The entries below are to be repeated exactly as they stand.

··· DATA RECORDS

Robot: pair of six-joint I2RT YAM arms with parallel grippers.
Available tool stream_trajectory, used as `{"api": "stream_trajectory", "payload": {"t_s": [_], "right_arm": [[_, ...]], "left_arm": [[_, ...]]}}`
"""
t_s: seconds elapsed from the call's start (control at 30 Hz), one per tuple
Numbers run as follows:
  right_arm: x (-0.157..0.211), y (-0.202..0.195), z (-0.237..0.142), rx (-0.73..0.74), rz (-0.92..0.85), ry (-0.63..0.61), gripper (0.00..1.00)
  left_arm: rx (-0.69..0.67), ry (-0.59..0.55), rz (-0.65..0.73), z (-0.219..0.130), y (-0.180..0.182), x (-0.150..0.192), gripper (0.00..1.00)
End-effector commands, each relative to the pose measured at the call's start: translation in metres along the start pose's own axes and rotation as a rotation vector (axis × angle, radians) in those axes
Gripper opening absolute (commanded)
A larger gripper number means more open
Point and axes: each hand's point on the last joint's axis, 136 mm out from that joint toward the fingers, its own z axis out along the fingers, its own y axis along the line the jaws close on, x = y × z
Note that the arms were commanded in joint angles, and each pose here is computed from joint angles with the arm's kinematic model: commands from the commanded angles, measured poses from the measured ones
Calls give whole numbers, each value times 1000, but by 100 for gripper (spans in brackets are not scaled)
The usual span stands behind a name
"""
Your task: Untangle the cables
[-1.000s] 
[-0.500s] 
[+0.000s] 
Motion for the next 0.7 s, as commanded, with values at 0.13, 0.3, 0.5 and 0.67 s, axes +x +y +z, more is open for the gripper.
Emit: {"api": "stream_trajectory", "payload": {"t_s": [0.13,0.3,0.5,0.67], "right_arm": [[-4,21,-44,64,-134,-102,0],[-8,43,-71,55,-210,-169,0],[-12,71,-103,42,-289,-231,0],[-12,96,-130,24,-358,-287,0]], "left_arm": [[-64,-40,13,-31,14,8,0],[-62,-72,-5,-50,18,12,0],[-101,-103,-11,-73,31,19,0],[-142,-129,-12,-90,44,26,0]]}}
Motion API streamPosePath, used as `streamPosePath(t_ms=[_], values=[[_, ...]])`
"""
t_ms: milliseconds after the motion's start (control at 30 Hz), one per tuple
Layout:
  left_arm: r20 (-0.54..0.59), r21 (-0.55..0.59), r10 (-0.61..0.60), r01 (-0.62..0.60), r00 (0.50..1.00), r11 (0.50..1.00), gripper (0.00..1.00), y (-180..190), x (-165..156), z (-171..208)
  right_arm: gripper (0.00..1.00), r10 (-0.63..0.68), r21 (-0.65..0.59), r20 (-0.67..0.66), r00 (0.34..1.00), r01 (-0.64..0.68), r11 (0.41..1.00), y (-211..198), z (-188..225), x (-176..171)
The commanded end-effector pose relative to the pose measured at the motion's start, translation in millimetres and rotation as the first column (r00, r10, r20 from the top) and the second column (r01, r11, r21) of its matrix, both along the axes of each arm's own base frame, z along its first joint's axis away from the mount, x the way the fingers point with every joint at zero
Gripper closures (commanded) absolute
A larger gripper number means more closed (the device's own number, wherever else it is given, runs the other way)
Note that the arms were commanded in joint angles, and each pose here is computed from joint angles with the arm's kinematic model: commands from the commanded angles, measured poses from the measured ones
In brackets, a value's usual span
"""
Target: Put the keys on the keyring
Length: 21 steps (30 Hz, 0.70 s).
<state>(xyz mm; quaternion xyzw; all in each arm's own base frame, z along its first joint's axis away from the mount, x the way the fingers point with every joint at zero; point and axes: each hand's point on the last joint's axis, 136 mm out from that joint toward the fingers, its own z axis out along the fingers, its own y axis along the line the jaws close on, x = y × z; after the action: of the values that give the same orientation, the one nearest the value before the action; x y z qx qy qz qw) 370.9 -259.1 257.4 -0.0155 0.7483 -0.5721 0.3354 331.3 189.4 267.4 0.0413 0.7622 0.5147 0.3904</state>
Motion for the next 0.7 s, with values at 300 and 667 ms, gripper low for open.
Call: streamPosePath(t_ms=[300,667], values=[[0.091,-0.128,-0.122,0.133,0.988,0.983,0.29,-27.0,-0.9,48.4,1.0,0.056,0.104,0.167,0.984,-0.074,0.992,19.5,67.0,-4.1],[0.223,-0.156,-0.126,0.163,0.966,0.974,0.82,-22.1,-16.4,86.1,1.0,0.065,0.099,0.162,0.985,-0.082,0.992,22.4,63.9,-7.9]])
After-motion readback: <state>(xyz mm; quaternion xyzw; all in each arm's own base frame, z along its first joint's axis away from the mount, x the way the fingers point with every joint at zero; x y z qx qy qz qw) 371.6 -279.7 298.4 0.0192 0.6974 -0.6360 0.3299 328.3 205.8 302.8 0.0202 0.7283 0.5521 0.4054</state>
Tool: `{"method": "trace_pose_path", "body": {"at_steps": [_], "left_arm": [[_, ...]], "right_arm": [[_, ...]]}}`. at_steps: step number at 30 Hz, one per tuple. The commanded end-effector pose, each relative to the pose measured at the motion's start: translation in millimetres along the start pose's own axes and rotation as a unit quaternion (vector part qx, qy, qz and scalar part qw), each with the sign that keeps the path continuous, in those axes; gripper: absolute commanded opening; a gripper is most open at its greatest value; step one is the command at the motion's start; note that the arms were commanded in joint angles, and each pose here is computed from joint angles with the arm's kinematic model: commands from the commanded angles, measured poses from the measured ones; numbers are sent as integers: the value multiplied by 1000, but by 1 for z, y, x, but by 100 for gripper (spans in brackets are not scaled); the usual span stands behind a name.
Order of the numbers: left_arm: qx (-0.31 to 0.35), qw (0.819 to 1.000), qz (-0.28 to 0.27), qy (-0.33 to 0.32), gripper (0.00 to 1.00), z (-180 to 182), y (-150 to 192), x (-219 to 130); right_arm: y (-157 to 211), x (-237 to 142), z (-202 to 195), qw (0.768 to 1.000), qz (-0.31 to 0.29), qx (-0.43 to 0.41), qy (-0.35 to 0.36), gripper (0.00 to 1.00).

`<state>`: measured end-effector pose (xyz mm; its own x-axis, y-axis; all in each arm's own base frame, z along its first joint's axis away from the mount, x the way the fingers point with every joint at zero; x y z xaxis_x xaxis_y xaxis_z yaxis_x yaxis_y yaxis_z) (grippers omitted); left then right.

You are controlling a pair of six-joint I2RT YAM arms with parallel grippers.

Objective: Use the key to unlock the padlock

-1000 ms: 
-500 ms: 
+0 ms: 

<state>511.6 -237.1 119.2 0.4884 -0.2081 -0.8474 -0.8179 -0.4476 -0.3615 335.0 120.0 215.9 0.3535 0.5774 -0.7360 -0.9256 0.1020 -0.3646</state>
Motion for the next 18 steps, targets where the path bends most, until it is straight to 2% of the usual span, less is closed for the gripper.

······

• **SOLVED EXERCISE**:
Robot: pair of six-joint I2RT YAM arms with parallel grippers.
Available tool stream_trajectory, used as `{"api": "stream_trajectory", "payload": {"t_s": [_], "right_arm": [[_, ...]], "left_arm": [[_, ...]]}}`
"""
t_s: seconds elapsed from the call's start (control at 30 Hz), one per tuple
Numbers run as follows:
  right_arm: x (-0.157..0.211), y (-0.202..0.195), z (-0.237..0.142), rx (-0.73..0.74), rz (-0.92..0.85), ry (-0.63..0.61), gripper (0.00..1.00)
  left_arm: rx (-0.69..0.67), ry (-0.59..0.55), rz (-0.65..0.73), z (-0.219..0.130), y (-0.180..0.182), x (-0.150..0.192), gripper (0.00..1.00)
End-effector commands, each relative to the pose measured at the call's start: translation in metres along the start pose's own axes and rotation as a rotation vector (axis × angle, radians) in those axes
Gripper opening absolute (commanded)
A larger gripper number means more open
Point and axes: each hand's point on the last joint's axis, 136 mm out from that joint toward the fingers, its own z axis out along the fingers, its own y axis along the line the jaws close on, x = y × z
Note that the arms were commanded in joint angles, and each pose here is computed from joint angles with the arm's kinematic model: commands from the commanded angles, measured poses from the measured ones
Calls give whole numbers, each value times 1000, but by 100 for gripper (spans in brackets are not scaled)
The usual span stands behind a name
"""
Your task: Untangle the cables
[-1.000s] 
[-0.500s] 
[+0.000s] 
Motion for the next 0.7 s, as commanded, with values at 0.13, 0.3, 0.5 and 0.67 s, axes +x +y +z, more is open for the gripper.
Emit: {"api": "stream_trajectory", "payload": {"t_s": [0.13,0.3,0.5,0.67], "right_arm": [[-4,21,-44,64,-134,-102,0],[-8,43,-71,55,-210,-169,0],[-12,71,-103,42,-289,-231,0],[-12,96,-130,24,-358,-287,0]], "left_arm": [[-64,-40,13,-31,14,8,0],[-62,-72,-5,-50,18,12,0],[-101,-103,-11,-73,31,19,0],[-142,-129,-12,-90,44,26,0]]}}
Motion API streamPosePath, used as `streamPosePath(t_ms=[_], values=[[_, ...]])`
"""
t_ms: milliseconds after the motion's start (control at 30 Hz), one per tuple
Layout:
  left_arm: r20 (-0.54..0.59), r21 (-0.55..0.59), r10 (-0.61..0.60), r01 (-0.62..0.60), r00 (0.50..1.00), r11 (0.50..1.00), gripper (0.00..1.00), y (-180..190), x (-165..156), z (-171..208)
  right_arm: gripper (0.00..1.00), r10 (-0.63..0.68), r21 (-0.65..0.59), r20 (-0.67..0.66), r00 (0.34..1.00), r01 (-0.64..0.68), r11 (0.41..1.00), y (-211..198), z (-188..225), x (-176..171)
The commanded end-effector pose relative to the pose measured at the motion's start, translation in millimetres and rotation as the first column (r00, r10, r20 from the top) and the second column (r01, r11, r21) of its matrix, both along the axes of each arm's own base frame, z along its first joint's axis away from the mount, x the way the fingers point with every joint at zero
Gripper closures (commanded) absolute
A larger gripper number means more closed (the device's own number, wherever else it is given, runs the other way)
Note that the arms were commanded in joint angles, and each pose here is computed from joint angles with the arm's kinematic model: commands from the commanded angles, measured poses from the measured ones
In brackets, a value's usual span
"""
Target: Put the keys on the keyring
Length: 21 steps (30 Hz, 0.70 s).
<state>(xyz mm; quaternion xyzw; all in each arm's own base frame, z along its first joint's axis away from the mount, x the way the fingers point with every joint at zero; point and axes: each hand's point on the last joint's axis, 136 mm out from that joint toward the fingers, its own z axis out along the fingers, its own y axis along the line the jaws close on, x = y × z; after the action: of the values that give the same orientation, the one nearest the value before the action; x y z qx qy qz qw) 370.9 -259.1 257.4 -0.0155 0.7483 -0.5721 0.3354 331.3 189.4 267.4 0.0413 0.7622 0.5147 0.3904</state>
Motion for the next 0.7 s, with values at 300 and 667 ms, gripper low for open.
Call: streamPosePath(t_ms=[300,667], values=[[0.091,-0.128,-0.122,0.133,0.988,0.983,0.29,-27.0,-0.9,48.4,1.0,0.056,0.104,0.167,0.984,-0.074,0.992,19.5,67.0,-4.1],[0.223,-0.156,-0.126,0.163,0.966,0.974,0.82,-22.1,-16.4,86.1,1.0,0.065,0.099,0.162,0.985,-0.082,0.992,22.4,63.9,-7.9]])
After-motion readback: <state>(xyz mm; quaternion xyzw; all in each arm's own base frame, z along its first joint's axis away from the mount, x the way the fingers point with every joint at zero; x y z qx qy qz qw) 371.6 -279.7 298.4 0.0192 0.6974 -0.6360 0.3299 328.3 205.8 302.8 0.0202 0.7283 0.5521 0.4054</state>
Tool: `{"method": "trace_pose_path", "body": {"at_steps": [_], "left_arm": [[_, ...]], "right_arm": [[_, ...]]}}`. at_steps: step number at 30 Hz, one per tuple. The commanded end-effector pose, each relative to the pose measured at the motion's start: translation in millimetres along the start pose's own axes and rotation as a unit quaternion (vector part qx, qy, qz and scalar part qw), each with the sign that keeps the path continuous, in those axes; gripper: absolute commanded opening; a gripper is most open at its greatest value; step one is the command at the motion's start; note that the arms were commanded in joint angles, and each pose here is computed from joint angles with the arm's kinematic model: commands from the commanded angles, measured poses from the measured ones; numbers are sent as integers: the value multiplied by 1000, but by 1 for z, y, x, but by 100 for gripper (spans in brackets are not scaled); the usual span stands behind a name.
Order of the numbers: left_arm: qx (-0.31 to 0.35), qw (0.819 to 1.000), qz (-0.28 to 0.27), qy (-0.33 to 0.32), gripper (0.00 to 1.00), z (-180 to 182), y (-150 to 192), x (-219 to 130); right_arm: y (-157 to 211), x (-237 to 142), z (-202 to 195), qw (0.768 to 1.000), qz (-0.31 to 0.29), qx (-0.43 to 0.41), qy (-0.35 to 0.36), gripper (0.00 to 1.00).

`<state>`: measured end-effector pose (xyz mm; its own x-axis, y-axis; all in each arm's own base frame, z along its first joint's axis away from the mount, x the way the fingers point with every joint at zero; x y z xaxis_x xaxis_y xaxis_z yaxis_x yaxis_y yaxis_z) (grippers omitted); left then right.

You are controlling a pair of six-joint I2RT YAM arms with parallel grippers.

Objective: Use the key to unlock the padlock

-1000 ms: 
-500 ms: 
+0 ms: 

<state>511.6 -237.1 119.2 0.4884 -0.2081 -0.8474 -0.8179 -0.4476 -0.3615 335.0 120.0 215.9 0.3535 0.5774 -0.7360 -0.9256 0.1020 -0.3646</state>
Motion for the next 18 steps, targets where the path bends most, until it is straight to 2% of the usual span, less is closed for the gripper.

The answer has now been finished.